Comme il fallait vivre, je vendais l'Encyclopédie autodidactique pour le compte d'une maison d'édition spécialisée dans l'emploi de mes semblables : elle cherchait en effet des courtiers ayant une présentation « distinguée », de l'éloquence, quelques lumières et des crampes d'estomac assez fortes pour les décider à se contenter de petits pourcentages. J'avais bien réussi à décrocher aussi une mince rubrique dans un hebdomadaire, mais à titre bénévole. Evidemment, si j'avais bénéficié d'appuis sérieux, j'aurais pu me caser, malgré la crise. Il n'en était pas question. Je n'avais point de relations et, si j'en avais eu, je ne m'en serais pas servi. Se laisser choisir pour des motifs extérieurs à soi, quelle humiliation ! Quelle facilité, bien digne des fiertés bourgeoises, toutes basées sur la faveur ! Il n'est pas désagréable d'entendre murmurer derrière son dos : « Ce garçon a un certain bagage. » Mais je trouve horripilante la phrase qui suit le plus souvent cette appréciation : « Et puis, c'est le neveu d'Un Tel. » Odieux additif ! Valise qui contient le bagage ! Mieux valait laisser le mien en consigne provisoirement, et m'avancer dans la vie les mains vides.
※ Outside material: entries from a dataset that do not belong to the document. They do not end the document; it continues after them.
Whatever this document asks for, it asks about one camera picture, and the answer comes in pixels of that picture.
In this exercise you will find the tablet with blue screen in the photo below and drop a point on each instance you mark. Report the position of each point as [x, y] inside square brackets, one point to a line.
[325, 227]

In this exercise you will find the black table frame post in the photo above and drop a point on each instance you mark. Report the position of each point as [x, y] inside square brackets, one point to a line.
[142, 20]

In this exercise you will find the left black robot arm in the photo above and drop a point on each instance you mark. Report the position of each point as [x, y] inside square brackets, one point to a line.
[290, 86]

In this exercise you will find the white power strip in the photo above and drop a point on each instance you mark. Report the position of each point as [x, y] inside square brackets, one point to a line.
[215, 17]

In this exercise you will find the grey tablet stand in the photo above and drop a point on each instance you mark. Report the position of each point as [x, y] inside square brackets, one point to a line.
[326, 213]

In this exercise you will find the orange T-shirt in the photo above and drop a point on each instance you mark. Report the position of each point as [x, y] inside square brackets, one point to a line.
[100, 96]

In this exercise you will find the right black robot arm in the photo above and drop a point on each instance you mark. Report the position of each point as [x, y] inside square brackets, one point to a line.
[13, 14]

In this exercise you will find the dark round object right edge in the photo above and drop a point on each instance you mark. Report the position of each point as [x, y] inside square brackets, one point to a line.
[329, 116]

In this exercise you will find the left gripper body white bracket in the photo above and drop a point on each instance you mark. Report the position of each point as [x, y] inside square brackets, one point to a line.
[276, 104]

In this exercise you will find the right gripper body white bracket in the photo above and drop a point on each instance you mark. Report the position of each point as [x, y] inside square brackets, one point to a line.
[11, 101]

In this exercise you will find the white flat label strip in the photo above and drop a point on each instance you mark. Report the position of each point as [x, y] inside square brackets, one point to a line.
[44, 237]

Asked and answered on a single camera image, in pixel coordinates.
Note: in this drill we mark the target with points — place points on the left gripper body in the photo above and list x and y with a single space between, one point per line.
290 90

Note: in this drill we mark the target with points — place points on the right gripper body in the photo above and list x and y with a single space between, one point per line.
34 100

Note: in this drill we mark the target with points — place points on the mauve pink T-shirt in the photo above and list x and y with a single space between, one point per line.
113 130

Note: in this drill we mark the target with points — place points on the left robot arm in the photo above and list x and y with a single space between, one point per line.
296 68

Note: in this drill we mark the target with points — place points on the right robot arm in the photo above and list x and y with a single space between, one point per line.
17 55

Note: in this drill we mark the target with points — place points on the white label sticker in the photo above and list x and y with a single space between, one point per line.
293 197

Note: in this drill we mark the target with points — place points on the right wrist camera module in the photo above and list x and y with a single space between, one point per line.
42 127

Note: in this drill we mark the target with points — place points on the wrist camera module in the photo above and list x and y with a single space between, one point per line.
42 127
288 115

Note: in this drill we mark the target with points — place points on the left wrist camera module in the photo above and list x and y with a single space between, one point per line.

Et voilà, nous étions amoureux. Nous, c'est-à-dire quelques milliers d'autres jeunes gens et moi-même, perdu parmi ces milliers, encore une fois. Ma gloriole, en la qualifiant d'élue, avait accepté la candidate du hasard. J'avais enfin abordé Monique, le plus bêtement du monde : ni sur le banc, ni même dans le square, sans utiliser quelque tango de quatorze juillet, sans l'avoir bousculée intentionnellement pour l'accrocher par des excuses, sans lui avoir demandé l'heure ou la rue, sans aucune des ficelles qu'admet l'art du suivez-moi-jeune-homme. Comme ça, bêtement, je le répète, à sept heures du soir, au guichet du métro Saint-Michel, grâce à l'involontaire obligeance d'un ancien camarade. Ces fameux « tournants » de la vie sont généralement de très petits virages, et l'essentiel sort de de l'anodin avec une régularité qui devrait nous donner à réfléchir. Je n'aimais pas ce garçon, peigne-cul du genre troubadour, dont j'ai oublié le nom et qui faisait une grande consommation de demi-vierges. Je me souviens avec désagrément de ses yeux verts, globuleux, hérissés, plus tenaces que ces « gratterons » de la bardane qui s'attachent aux jupes des villageoises. Son teint de nougat, ses mains flasques, sa postillonnante désinvolture offensaient, ce jour-là, la confiance de trois jouvencelles en robes claires. Je passais, sans m'arrêter, quand il m'interpella :
— Rezeau !
En me retournant, je reconnus la petite. Le plongeon de la sardine… Je veux dire : la gêne qu'exprimait son regard me consola de sa présence.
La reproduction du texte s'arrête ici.